**WHAT NEEDS TO BE DONE:** Only the stretch of the listing below that runs from the line with "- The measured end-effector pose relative" through the line with "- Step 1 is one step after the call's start" is to be printed, exactly and with both ends.

**THE INPUT:**
○ ○ ○ ○

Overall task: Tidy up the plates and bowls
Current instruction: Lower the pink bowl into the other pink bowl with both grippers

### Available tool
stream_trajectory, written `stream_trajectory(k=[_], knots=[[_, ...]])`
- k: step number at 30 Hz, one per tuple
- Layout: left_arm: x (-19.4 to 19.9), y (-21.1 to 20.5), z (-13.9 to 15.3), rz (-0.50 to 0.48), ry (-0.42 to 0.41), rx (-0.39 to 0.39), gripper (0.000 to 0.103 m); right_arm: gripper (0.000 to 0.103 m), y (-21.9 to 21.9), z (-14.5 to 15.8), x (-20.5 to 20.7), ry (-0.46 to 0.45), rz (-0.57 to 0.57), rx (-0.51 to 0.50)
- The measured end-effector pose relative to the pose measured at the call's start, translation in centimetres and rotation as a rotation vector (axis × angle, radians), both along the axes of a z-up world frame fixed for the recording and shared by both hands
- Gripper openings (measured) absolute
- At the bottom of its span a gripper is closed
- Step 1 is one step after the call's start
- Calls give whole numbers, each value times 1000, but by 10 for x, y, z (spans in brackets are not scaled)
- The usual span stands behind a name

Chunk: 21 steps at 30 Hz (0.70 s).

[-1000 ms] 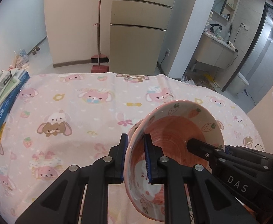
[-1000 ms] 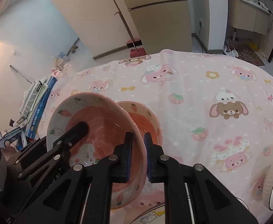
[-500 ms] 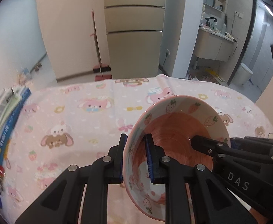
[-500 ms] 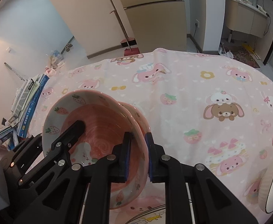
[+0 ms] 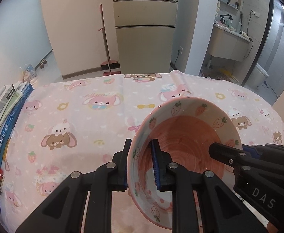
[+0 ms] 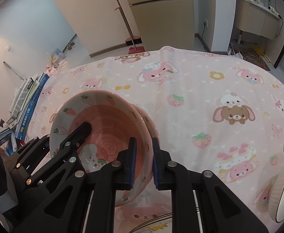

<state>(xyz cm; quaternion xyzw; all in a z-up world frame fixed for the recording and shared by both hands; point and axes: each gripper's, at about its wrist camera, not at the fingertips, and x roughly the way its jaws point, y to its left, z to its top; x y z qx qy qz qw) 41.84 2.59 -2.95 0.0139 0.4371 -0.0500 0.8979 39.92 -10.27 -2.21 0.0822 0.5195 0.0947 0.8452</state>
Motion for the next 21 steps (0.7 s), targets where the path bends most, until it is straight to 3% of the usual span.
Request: stream_trajectory(k=[17,21], knots=[[5,3,-5,11,27,-37,22,14,2,-1,-1,-3,3,-8],[6,-1,-11,6,38,-15,25,14,1,0,-1,-1,5,-5]])
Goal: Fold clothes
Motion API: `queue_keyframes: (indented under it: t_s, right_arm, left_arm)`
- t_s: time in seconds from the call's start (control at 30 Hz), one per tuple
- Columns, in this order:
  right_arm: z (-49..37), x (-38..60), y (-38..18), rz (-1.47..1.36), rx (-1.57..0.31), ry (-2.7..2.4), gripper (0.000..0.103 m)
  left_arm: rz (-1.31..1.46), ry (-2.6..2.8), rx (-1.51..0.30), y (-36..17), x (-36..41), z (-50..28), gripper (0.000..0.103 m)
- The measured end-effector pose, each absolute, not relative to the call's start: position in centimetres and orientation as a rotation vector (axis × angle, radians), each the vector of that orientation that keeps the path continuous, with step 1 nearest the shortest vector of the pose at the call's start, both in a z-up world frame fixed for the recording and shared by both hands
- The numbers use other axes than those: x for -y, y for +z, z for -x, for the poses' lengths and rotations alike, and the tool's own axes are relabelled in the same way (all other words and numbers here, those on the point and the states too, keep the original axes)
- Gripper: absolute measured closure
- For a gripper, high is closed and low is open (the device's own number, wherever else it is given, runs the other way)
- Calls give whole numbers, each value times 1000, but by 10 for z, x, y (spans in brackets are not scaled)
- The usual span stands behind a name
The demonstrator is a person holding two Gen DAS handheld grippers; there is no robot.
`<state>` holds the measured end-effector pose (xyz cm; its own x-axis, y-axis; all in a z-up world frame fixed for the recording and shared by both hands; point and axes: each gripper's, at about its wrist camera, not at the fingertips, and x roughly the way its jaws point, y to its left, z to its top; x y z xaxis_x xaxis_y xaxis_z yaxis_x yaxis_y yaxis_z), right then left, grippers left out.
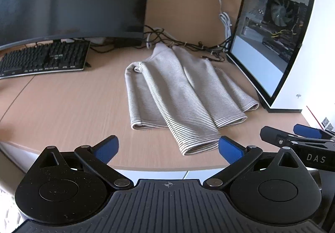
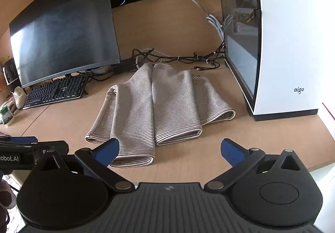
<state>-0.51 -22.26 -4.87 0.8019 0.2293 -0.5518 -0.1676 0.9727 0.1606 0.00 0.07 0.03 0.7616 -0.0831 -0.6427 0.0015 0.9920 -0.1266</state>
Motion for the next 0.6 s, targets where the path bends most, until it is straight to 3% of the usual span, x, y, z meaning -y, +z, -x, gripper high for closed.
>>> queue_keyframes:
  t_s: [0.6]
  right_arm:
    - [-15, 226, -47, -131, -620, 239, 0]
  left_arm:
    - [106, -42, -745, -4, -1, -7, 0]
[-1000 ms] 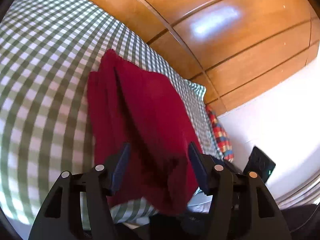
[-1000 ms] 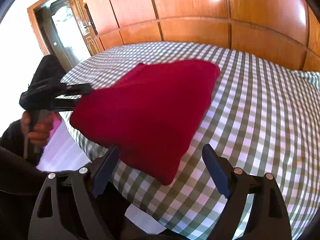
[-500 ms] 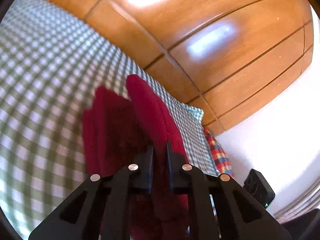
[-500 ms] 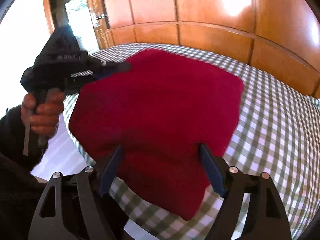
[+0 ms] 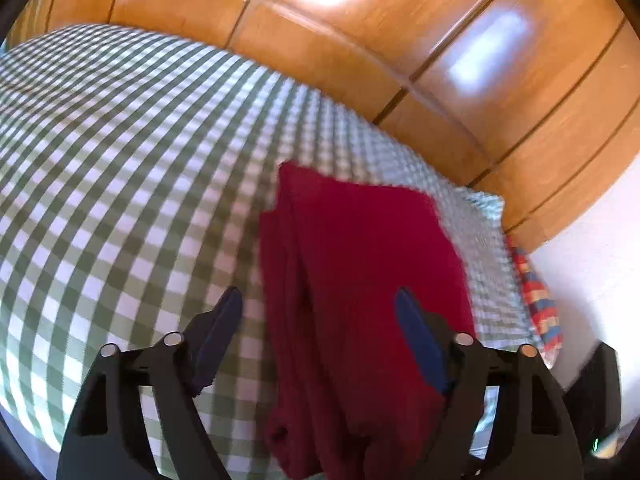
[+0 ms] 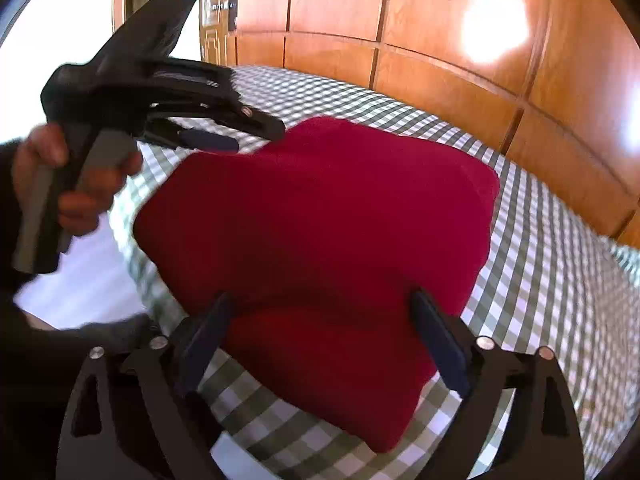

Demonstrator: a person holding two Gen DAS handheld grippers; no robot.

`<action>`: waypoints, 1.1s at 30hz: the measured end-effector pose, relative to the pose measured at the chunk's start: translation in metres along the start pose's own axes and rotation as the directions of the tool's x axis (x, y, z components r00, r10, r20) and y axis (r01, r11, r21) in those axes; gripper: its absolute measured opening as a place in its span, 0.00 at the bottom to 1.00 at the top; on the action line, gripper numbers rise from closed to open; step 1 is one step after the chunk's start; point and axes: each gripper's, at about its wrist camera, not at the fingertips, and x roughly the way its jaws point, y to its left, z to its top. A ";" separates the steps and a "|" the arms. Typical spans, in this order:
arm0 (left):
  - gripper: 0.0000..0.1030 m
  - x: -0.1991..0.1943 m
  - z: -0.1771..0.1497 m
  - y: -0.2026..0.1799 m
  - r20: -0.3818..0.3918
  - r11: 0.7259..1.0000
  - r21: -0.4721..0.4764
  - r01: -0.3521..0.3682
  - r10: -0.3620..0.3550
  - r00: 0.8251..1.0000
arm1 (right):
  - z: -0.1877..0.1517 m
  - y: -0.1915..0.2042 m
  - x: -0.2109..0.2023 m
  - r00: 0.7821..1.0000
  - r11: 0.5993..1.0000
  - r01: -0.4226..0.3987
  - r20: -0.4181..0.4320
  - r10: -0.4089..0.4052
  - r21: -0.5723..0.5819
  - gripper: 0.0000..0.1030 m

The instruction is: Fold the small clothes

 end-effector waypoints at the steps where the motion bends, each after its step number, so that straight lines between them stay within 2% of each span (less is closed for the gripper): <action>1: 0.77 0.001 0.000 0.001 -0.011 1.000 0.000 0.014 -0.014 1.000 | 0.003 -0.009 -0.004 0.999 0.998 -0.034 0.005 0.034 0.045 0.95; 2: 0.77 0.003 0.001 0.006 -0.030 0.999 0.003 0.032 -0.032 0.999 | 0.008 -0.024 -0.011 0.996 0.988 -0.086 0.021 0.084 0.126 0.96; 4: 0.77 0.010 0.001 0.008 -0.056 0.999 0.010 0.047 -0.046 0.997 | 0.011 -0.051 -0.018 0.990 0.959 -0.138 0.058 0.128 0.247 0.96; 6: 0.77 0.019 -0.001 0.010 -0.085 0.998 0.014 0.058 -0.056 0.995 | 0.008 -0.088 -0.017 0.982 0.898 -0.187 0.099 0.161 0.398 0.96; 7: 0.77 0.025 -0.002 0.013 -0.104 0.997 0.011 0.074 -0.073 0.992 | 0.007 -0.098 -0.014 0.979 0.878 -0.201 0.108 0.171 0.435 0.96; 8: 0.77 0.034 -0.002 0.018 -0.126 0.996 -0.003 0.092 -0.092 0.988 | 0.005 -0.114 -0.007 0.975 0.839 -0.221 0.118 0.187 0.496 0.96; 12: 0.77 0.052 -0.002 0.032 -0.163 0.992 -0.029 0.124 -0.127 0.978 | 0.002 -0.141 0.027 0.957 0.749 -0.283 0.123 0.264 0.598 0.96; 14: 0.74 0.062 -0.003 0.042 -0.176 0.984 -0.062 0.170 -0.178 0.968 | 0.006 -0.145 0.049 0.944 0.726 -0.309 0.108 0.311 0.614 0.94; 16: 0.66 0.066 -0.005 0.049 -0.163 0.977 -0.064 0.203 -0.211 0.964 | 0.008 -0.145 0.066 0.937 0.718 -0.315 0.085 0.338 0.621 0.85; 18: 0.50 0.068 -0.006 0.049 -0.161 0.971 -0.052 0.233 -0.238 0.958 | 0.008 -0.141 0.079 0.928 0.704 -0.334 0.087 0.363 0.627 0.77; 20: 0.44 0.067 -0.007 0.047 -0.149 0.967 -0.032 0.252 -0.254 0.956 | 0.012 -0.139 0.080 0.928 0.709 -0.339 0.095 0.362 0.618 0.66; 22: 0.39 0.065 -0.007 0.044 -0.140 0.962 -0.037 0.272 -0.275 0.951 | 0.015 -0.140 0.072 0.925 0.711 -0.350 0.107 0.364 0.610 0.49; 25: 0.36 0.062 0.000 0.023 -0.125 0.948 0.007 0.318 -0.315 0.941 | 0.018 -0.139 0.047 0.935 0.744 -0.343 0.131 0.330 0.573 0.45; 28: 0.36 0.066 0.006 -0.007 -0.144 0.929 0.064 0.363 -0.352 0.925 | 0.008 -0.158 0.018 0.946 0.748 -0.322 0.175 0.272 0.581 0.45; 31: 0.36 0.086 0.011 -0.050 -0.184 0.900 0.114 0.421 -0.397 0.899 | -0.007 -0.182 -0.019 0.959 0.751 -0.281 0.210 0.191 0.597 0.45; 33: 0.36 0.109 0.016 -0.086 -0.221 0.883 0.159 0.443 -0.405 0.887 | -0.020 -0.204 -0.047 0.969 0.750 -0.227 0.222 0.109 0.621 0.45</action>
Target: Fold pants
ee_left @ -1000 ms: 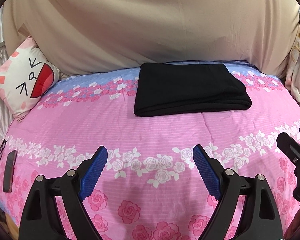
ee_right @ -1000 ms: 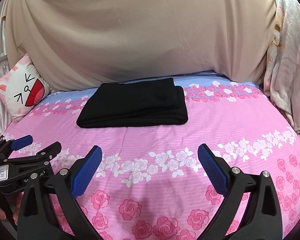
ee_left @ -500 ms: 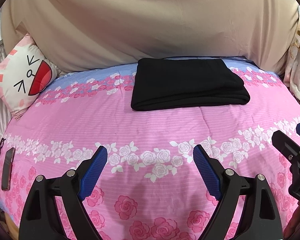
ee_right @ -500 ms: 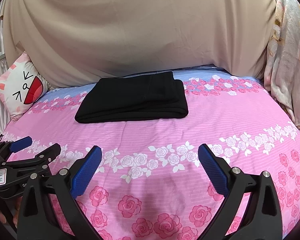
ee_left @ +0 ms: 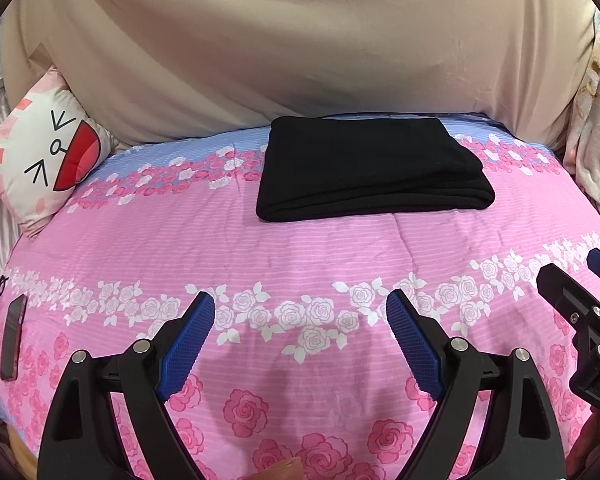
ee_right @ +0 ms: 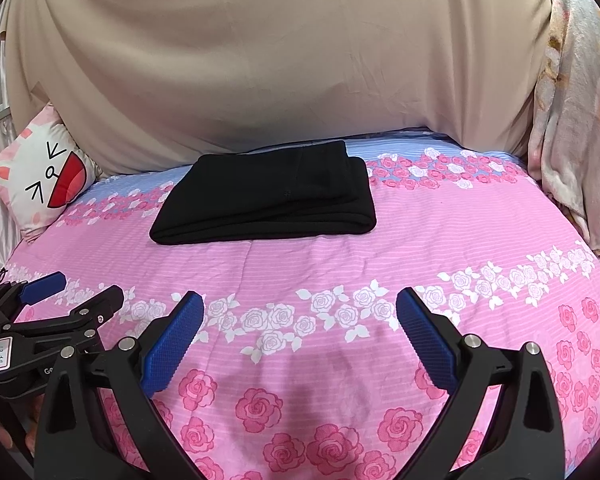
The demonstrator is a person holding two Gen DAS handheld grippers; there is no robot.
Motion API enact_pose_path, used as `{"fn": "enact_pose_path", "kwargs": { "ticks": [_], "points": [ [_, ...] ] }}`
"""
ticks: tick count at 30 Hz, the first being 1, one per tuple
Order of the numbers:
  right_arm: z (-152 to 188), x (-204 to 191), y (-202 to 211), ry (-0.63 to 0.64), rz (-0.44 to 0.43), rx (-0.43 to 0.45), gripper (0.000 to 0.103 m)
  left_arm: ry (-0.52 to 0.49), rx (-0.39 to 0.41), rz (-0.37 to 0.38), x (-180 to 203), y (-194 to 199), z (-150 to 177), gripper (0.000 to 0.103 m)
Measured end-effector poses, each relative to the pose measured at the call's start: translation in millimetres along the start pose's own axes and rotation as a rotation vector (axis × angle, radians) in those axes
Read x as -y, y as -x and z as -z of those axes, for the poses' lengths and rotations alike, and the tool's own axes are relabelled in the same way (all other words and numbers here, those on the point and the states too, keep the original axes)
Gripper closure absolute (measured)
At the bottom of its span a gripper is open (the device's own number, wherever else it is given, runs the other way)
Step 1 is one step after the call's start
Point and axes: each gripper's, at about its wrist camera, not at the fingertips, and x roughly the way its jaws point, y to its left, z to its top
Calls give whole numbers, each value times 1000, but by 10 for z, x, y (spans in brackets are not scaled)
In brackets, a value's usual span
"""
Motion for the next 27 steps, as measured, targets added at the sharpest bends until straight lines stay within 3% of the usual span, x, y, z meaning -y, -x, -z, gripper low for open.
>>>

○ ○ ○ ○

**RESPONSE BELOW:**
- The measured end-effector pose relative to the pose measured at the call's start, translation in centimetres and rotation as a rotation vector (axis × angle, radians), both along the axes of a z-up world frame fixed for the recording and shared by both hands
- Gripper openings (measured) absolute
- At the bottom of its span a gripper is closed
- Step 1 is one step after the call's start

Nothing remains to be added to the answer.